Your instructions:
Would you transcribe the listing exactly as it stands, minus any images?

Data segment:
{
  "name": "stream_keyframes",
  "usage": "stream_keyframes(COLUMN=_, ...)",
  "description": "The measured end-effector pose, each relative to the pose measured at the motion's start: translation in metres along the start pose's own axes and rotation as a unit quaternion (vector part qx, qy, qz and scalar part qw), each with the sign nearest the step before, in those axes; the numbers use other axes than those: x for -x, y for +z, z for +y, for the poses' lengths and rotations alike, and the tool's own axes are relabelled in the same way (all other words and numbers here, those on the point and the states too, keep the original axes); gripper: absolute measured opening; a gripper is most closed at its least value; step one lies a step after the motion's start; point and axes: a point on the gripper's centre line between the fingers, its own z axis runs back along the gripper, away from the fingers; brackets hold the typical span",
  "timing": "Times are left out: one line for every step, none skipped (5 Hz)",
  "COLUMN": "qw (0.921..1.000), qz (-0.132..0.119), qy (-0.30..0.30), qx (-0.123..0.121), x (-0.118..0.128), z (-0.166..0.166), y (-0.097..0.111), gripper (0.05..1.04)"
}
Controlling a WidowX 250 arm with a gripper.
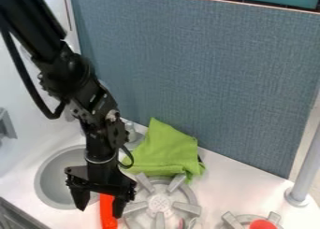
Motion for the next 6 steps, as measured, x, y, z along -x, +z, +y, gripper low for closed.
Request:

Exercise output:
{
  "name": "stream_keyframes",
  "usage": "stream_keyframes(COLUMN=_, ...)",
  "description": "The measured end-effector pose, each relative to the pose measured at the motion's start: translation in metres along the start pose's own axes and rotation as a unit quaternion (vector part qx, qy, qz and scalar part qw), each with the sign nearest the step before, in those axes; the numbers use other axes than those: x for -x, y for +z, z for +y, for the poses' lengths and rotations alike, and the tool's own axes are relabelled in the same way (all other words and numbers here, those on the point and the states too, keep the original axes); gripper: absolute measured opening; a gripper is most closed at its least value; step one lies a step after the motion's start; point and axes: a point on the gripper's centre line between the fingers, its own z axis runs back along the gripper, away from the fingers; brackets hold the typical span",
  "timing": "Times are left out: one line for every step, none skipped (5 Hz)",
  "COLUMN": "qw (0.921..1.000), qz (-0.132..0.119), qy (-0.30..0.30), qx (-0.123..0.121), x (-0.118..0.128), z (-0.166..0.166), y (-0.097..0.111), gripper (0.05..1.04)"
}
Controlling a WidowX 250 arm with a gripper.
Motion for the next 6 steps, as measured, x, y, z along -x, +z, +y, gripper low for closed.
Request:

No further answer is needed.